--- Exercise objective ---
Take the data from its first line. Print each line exactly until the line containing "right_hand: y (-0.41" has been printed too.

--- Information provided ---

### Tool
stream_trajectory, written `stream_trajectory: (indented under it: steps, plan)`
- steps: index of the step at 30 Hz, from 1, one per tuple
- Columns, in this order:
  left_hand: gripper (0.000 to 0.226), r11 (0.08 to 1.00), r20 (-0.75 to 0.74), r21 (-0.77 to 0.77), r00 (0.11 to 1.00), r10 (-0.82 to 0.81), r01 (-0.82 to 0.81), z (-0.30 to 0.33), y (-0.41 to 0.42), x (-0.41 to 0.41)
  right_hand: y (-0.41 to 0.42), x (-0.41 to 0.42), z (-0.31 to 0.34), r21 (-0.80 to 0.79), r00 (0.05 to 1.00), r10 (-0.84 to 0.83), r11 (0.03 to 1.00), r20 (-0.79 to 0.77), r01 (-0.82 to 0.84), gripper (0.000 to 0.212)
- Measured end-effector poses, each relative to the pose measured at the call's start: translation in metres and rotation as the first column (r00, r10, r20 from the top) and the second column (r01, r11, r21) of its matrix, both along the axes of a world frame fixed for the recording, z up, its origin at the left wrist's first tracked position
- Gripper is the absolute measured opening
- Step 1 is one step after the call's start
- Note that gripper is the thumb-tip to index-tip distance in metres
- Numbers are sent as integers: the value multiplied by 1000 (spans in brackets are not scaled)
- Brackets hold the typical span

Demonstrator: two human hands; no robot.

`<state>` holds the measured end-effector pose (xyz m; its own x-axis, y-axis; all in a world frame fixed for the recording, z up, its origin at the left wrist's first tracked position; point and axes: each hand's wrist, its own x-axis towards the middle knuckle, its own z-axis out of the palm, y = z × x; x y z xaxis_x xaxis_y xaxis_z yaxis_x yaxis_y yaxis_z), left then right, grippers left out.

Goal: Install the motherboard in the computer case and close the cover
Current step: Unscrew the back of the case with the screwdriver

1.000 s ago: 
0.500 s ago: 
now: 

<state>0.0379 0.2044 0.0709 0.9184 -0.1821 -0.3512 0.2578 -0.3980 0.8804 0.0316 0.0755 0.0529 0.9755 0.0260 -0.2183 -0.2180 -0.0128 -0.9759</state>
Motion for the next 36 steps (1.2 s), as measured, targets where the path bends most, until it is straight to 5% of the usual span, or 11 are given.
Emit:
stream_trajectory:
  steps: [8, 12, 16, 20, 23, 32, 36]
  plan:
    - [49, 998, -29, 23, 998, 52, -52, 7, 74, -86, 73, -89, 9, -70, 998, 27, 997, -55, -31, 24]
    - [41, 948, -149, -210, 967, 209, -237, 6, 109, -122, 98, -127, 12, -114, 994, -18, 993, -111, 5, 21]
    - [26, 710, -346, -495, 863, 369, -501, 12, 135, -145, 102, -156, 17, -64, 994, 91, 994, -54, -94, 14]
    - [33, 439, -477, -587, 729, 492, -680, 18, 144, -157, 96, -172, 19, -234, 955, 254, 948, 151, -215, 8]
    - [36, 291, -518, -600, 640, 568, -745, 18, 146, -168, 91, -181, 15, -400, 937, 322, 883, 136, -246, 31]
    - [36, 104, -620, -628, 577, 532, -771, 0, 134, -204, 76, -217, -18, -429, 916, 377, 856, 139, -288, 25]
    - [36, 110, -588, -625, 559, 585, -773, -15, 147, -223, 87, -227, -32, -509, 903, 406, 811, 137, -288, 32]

--- Reply to the exercise ---
### Tool
stream_trajectory, written `stream_trajectory: (indented under it: steps, plan)`
- steps: index of the step at 30 Hz, from 1, one per tuple
- Columns, in this order:
  left_hand: gripper (0.000 to 0.226), r11 (0.08 to 1.00), r20 (-0.75 to 0.74), r21 (-0.77 to 0.77), r00 (0.11 to 1.00), r10 (-0.82 to 0.81), r01 (-0.82 to 0.81), z (-0.30 to 0.33), y (-0.41 to 0.42), x (-0.41 to 0.41)
  right_hand: y (-0.41 to 0.42), x (-0.41 to 0.42), z (-0.31 to 0.34), r21 (-0.80 to 0.79), r00 (0.05 to 1.00), r10 (-0.84 to 0.83), r11 (0.03 to 1.00), r20 (-0.79 to 0.77), r01 (-0.82 to 0.84), gripper (0.000 to 0.212)

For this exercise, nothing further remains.